For the data below, report how many lines contain the string "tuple" and write nothing more.

§ §

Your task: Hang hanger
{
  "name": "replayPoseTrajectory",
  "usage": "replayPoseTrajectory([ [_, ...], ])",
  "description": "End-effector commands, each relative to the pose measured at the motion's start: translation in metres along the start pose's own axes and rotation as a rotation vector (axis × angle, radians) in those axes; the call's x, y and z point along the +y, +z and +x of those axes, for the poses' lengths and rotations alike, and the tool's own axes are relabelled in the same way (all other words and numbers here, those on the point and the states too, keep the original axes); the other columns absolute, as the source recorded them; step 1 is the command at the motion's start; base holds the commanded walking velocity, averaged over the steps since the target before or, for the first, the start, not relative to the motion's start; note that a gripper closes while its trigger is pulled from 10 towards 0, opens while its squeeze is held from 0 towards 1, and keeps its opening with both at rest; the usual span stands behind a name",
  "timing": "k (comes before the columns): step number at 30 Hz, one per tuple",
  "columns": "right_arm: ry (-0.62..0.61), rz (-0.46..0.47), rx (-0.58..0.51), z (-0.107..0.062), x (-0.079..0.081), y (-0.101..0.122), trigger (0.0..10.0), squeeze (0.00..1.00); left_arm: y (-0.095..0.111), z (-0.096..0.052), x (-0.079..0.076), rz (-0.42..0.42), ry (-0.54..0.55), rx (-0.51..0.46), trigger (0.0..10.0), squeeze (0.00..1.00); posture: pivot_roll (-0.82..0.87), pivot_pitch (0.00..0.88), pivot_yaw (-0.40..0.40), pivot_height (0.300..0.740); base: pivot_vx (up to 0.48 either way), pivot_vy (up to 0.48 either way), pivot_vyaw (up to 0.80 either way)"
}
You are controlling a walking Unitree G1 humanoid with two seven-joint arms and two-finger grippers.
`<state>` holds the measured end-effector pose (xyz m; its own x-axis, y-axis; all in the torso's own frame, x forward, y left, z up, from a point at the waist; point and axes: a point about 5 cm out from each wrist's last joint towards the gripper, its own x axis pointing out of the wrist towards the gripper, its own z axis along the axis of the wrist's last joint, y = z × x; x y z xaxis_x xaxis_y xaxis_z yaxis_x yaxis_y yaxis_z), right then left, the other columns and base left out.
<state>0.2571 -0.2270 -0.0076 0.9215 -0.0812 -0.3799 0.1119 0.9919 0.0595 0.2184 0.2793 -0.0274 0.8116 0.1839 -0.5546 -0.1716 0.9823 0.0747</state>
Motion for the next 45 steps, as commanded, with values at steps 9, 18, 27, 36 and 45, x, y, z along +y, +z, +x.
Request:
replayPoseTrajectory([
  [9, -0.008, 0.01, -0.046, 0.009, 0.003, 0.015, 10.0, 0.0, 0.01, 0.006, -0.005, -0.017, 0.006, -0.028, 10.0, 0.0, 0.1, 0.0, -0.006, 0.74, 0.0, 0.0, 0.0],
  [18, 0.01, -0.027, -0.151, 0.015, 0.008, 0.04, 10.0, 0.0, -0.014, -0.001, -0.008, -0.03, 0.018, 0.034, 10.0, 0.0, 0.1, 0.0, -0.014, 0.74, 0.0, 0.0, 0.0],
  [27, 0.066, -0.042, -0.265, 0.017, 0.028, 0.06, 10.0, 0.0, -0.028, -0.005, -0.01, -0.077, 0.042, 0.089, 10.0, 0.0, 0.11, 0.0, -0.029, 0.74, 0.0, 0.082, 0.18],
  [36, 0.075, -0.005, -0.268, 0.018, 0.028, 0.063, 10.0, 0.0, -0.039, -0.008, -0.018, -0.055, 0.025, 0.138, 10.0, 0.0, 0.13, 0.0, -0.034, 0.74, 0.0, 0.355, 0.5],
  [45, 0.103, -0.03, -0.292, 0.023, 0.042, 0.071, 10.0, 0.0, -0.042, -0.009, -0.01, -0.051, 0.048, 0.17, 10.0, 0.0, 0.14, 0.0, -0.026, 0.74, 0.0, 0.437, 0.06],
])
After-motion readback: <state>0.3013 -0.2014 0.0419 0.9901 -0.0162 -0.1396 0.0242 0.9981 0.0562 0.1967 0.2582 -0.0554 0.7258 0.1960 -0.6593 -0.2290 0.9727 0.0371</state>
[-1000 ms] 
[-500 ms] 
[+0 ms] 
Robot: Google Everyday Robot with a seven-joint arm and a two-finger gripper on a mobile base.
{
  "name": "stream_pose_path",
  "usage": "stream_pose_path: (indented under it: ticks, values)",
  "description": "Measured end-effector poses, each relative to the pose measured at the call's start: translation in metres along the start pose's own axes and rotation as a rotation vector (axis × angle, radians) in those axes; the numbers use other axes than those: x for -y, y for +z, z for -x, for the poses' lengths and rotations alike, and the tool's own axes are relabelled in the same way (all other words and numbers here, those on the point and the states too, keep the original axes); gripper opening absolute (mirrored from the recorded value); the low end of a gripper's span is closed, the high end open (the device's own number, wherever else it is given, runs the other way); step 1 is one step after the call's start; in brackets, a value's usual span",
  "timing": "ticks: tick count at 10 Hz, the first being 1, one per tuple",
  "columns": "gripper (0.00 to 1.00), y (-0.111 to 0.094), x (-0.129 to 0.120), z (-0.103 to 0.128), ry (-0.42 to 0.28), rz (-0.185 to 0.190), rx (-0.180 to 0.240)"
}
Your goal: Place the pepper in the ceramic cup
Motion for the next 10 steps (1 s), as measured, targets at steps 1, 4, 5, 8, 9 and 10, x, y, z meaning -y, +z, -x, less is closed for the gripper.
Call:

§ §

> [Response to this task]
2